Jaques' reaction diminishes her momentary joy, causing the smile to falter and those dark blue eyes to shadow. "Well, no. Not really, but it's nice to fantasize for a few moments. Pretend to forget even if you really can't." Slowly, she completes her turn, so the pair are looking out at the same view. For Iolene, there's the dark shadows of the far cliffs that border the lake, and the glimmering ice below with only the faintest, clouded moonlight casting its luminescent glow upon winter. "Close your eyes," she urges, "Slow your breathing. Think about your happiest moment in the winter. Like a time you were happy even if your belly wasn't full." The girl's eyes disappear as she follows her own advice, slipping open only once she's finished speaking to peek over at Jaques sidelong.

"I'm sorry," Jaques says when Iolene's happiness dims. Contritely, he looks away at the water again, and the lights in the distance, but her request has his eyes drawing back to her again. He hesitates but then closes them. "All right," he says, relaxing his shoulders, his stance, by slow degrees. He keeps his closed for a moment, though despite the request for the happy memory, his brows knit up a few moments later at something perhaps not so carefree.

Peeking allows her to watch the consternation that knits his brows and gives her reason to steal up by Jaques, placing two hands on one of his shoulders. Shorter, only by inches, she rests her chin against her hands there and looks up. "Nothing?" Her chide is low, though her hands are reassuring in the light squeeze, "Surely, Jaques, son of Cason, there's something you remember that was remotely happy. I can remember a lot of things that were happy. When I didn't know better not to be."

Jaques's dark eyes flick open at that, and he gives her a rueful smile. "I remember a lot of things that were happy," he tells her. "But I can't separate them from the things that aren't," which is a lot, lately. "I'm glad, though, if you can."

In Iolene's eyes is the momentary indecision of whether or not to be wounded as she stands on a precipice not only physical: but the divide between her old life and her new. Her old self and her now self. In concordance with the night, however, a surge of the island's Io emerges and the chin on her hands lift, and the hands on his shoulders depart, only to wrap about Jaques in an impulsive and fierce hug. A hug where her face buries into the side of his arm. "See, now that's a new happy memory," is what she says, when she pulls away, face lifted in a sparkling sort of smile. "Distinct. Apart.
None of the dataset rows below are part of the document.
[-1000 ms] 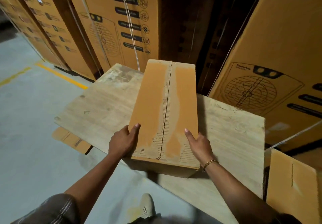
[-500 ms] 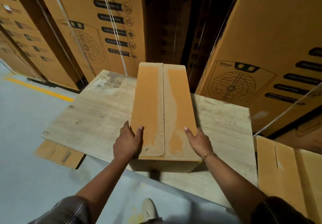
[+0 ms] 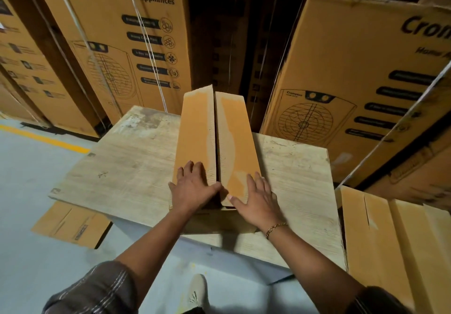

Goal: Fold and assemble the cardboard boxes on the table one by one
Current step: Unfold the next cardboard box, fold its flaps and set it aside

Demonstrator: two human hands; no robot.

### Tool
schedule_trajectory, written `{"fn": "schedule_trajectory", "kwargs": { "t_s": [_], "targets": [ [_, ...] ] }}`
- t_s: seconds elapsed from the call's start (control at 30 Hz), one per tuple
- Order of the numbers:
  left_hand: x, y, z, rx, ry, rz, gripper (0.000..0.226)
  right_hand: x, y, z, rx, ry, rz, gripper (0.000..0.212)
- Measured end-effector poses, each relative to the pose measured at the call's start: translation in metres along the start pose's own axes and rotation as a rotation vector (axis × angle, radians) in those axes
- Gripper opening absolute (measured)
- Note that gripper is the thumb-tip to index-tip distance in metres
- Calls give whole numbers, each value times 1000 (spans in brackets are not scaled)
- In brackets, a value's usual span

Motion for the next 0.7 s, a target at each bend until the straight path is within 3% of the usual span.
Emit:
{"fn": "schedule_trajectory", "kwargs": {
  "t_s": [0.13,0.2,0.23,0.3,0.4,0.57,0.63,0.7],
  "targets": [
    [44,-28,-2,4,-115,-559,83,-3,-17,4,38,-44,-38,109],
    [68,-53,-3,57,-153,-810,49,-8,-21,8,40,-69,-77,113],
    [79,-69,-5,108,-148,-884,33,-10,-22,9,36,-83,-91,112],
    [94,-105,-4,210,-88,-929,26,-11,-24,12,35,-103,-106,107],
    [95,-147,4,299,71,-737,44,-6,-26,14,36,-97,-78,97],
    [67,-146,9,226,241,114,69,7,-23,11,44,-46,5,88],
    [46,-130,10,114,208,282,71,18,-27,9,86,13,21,80],
    [24,-111,9,15,97,271,69,32,-29,4,124,86,9,70]
  ]
}}
Point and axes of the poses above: each hand's wrist, its own z-axis towards the middle knuckle, its own x-axis out of the back of the hand, y = z × x, the point moved 5 cm from there along z, towards the middle knuckle, and after that the axes turned 9 degrees about x, right-handed, at the moved point
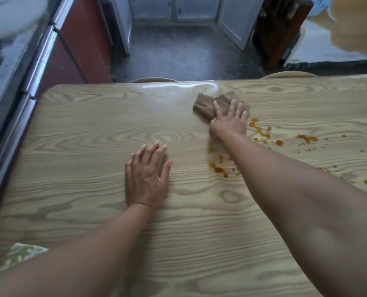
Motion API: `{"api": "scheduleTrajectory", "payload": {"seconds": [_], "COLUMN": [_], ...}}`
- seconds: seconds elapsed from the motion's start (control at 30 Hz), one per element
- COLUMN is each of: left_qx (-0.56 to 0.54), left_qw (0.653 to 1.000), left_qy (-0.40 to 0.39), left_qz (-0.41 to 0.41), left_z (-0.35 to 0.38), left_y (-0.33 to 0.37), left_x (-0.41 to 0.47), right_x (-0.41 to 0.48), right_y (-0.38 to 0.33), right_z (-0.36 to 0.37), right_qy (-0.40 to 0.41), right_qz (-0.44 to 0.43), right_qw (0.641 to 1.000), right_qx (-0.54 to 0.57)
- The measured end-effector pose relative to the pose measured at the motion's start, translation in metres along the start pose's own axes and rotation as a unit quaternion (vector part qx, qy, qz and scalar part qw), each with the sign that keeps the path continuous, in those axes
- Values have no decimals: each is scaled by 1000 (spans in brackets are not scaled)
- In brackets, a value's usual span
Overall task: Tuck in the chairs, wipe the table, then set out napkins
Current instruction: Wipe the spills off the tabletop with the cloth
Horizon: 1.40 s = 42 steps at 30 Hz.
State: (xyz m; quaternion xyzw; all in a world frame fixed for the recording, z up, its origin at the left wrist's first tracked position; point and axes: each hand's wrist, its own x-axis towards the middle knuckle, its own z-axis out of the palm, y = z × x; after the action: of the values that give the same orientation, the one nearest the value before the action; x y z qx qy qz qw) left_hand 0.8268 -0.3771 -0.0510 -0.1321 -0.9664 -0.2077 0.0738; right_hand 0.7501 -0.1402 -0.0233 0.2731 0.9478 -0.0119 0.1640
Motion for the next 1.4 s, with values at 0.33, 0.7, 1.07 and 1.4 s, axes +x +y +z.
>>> {"api": "scheduleTrajectory", "payload": {"seconds": [0.33, 0.7, 1.07, 1.4], "left_qx": [18, -103, 2, -13], "left_qw": [1000, 990, 997, 996], "left_qy": [-14, 53, 38, 35], "left_qz": [4, -79, -74, -79], "left_z": [-1, 17, 28, 24], "left_y": [7, 75, 99, 104], "left_x": [1, -2, -7, -11], "right_x": [-95, -107, -9, -114], "right_y": [-4, 26, 134, 61], "right_z": [36, 37, 4, 45], "right_qy": [36, 2, -19, 14], "right_qz": [-187, -271, -21, -219], "right_qw": [981, 963, 999, 974], "right_qx": [30, -7, 18, 58]}}
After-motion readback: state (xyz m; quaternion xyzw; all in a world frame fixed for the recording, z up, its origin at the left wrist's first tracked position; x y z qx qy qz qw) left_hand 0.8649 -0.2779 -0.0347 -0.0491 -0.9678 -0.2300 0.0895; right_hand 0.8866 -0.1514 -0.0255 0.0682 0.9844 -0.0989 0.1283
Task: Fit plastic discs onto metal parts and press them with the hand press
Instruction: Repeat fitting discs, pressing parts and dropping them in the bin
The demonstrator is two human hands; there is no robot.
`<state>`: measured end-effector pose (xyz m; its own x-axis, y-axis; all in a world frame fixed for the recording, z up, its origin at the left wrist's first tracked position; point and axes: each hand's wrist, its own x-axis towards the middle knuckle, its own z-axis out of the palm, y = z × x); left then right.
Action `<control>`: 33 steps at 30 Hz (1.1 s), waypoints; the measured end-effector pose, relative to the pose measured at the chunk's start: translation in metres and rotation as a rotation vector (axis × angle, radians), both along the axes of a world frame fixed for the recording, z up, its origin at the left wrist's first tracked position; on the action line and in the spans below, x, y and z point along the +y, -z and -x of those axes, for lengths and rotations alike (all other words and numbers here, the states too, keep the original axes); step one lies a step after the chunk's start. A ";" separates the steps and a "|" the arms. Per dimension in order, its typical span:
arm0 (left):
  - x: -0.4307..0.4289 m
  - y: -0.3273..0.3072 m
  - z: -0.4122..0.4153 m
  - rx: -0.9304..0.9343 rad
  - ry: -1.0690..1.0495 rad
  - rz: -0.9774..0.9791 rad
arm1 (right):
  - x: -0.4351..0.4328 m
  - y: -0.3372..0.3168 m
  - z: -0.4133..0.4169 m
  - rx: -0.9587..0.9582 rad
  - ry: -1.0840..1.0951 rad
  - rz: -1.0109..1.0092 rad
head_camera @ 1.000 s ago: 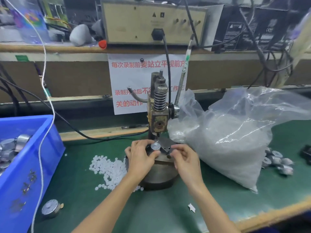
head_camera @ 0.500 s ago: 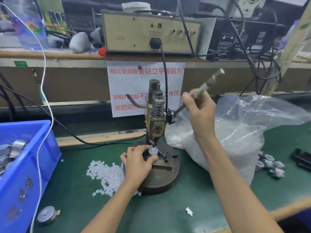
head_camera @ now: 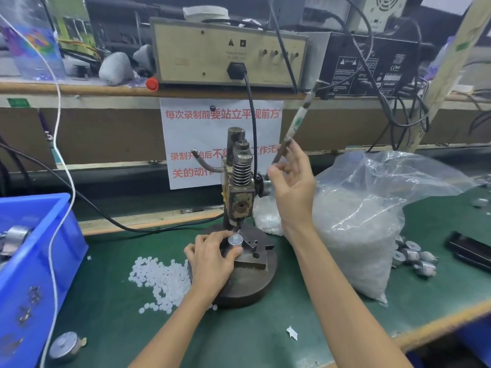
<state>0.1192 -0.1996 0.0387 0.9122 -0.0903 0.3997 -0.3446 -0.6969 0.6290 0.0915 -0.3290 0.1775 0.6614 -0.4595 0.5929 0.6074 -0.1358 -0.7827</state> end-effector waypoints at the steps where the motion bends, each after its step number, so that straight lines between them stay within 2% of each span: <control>1: 0.000 0.000 0.001 0.001 0.000 -0.015 | 0.001 0.002 0.001 0.024 0.001 0.017; 8: -0.001 -0.008 0.009 -0.019 0.012 -0.081 | -0.009 0.061 0.043 0.240 0.016 0.070; 12: -0.004 -0.008 0.045 -0.079 0.115 0.056 | -0.019 0.099 0.073 0.564 -0.058 0.099; 15: -0.015 -0.005 0.080 -0.084 0.258 0.114 | -0.025 0.116 0.096 0.740 -0.218 0.067; 18: -0.029 -0.005 0.106 -0.068 0.356 0.131 | -0.032 0.124 0.123 0.742 -0.320 -0.038; 24: -0.073 -0.001 0.150 0.005 0.569 0.121 | -0.073 0.135 0.183 0.773 -0.204 -0.138; 30: -0.135 0.023 0.204 0.060 0.772 -0.031 | -0.134 0.161 0.260 0.855 -0.084 -0.226; 33: -0.159 0.041 0.227 0.169 0.929 -0.141 | -0.158 0.191 0.294 0.963 0.004 -0.227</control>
<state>-0.1078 -0.3583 -0.0025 0.4962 -0.8449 0.1996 -0.7108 -0.2634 0.6522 -0.2023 -0.4872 -0.0133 0.8129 -0.4992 -0.3001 -0.3029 0.0776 -0.9498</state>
With nothing sad to taint it."

"I'm sure I can find something, if I work at it," but Jaques is mostly teasing, too, with a gentle tug at Iolene's blonde hair too before his arms slide around her as well. He's quiet for several long moments; then, "I talked to Da the other day."

Her request of, "Wait. Don't say anything yet," comes quickly on the heels of Jaques' mention of his father and hoping he'll acquiesce, Iolene takes the opportunity to give him another hug before taking a very deliberate step back. Compartmentalization at its best. The smile, now touched sad, as if readying for what he might say, still creases her face as she notes, "Remember. Distinct." Then; "Now. What did you two talk about?"

For another moment, Jaques is quiet, and when she steps back, his smile is--just for a moment--more bemused than the resigned it shortly drifts into. He half-turns, too, to purse his lips at the far side of the bowl. "What are we going to do here. What am I going to do here."

"What are you going to do here?" Though the return of sober conversations could mean the extinguishing of Iolene's joy, tonight, the girl makes concentrated efforts to not let the all too typical frown from pulling at her lips. Her voice remains light. Her expression remains clear, and those dark eyes study Jaques intently. "What do you want to do?" The way she poses the questions in succession indicates in the nuance of timbre, that she might believe there are two separate answers between duty and desire.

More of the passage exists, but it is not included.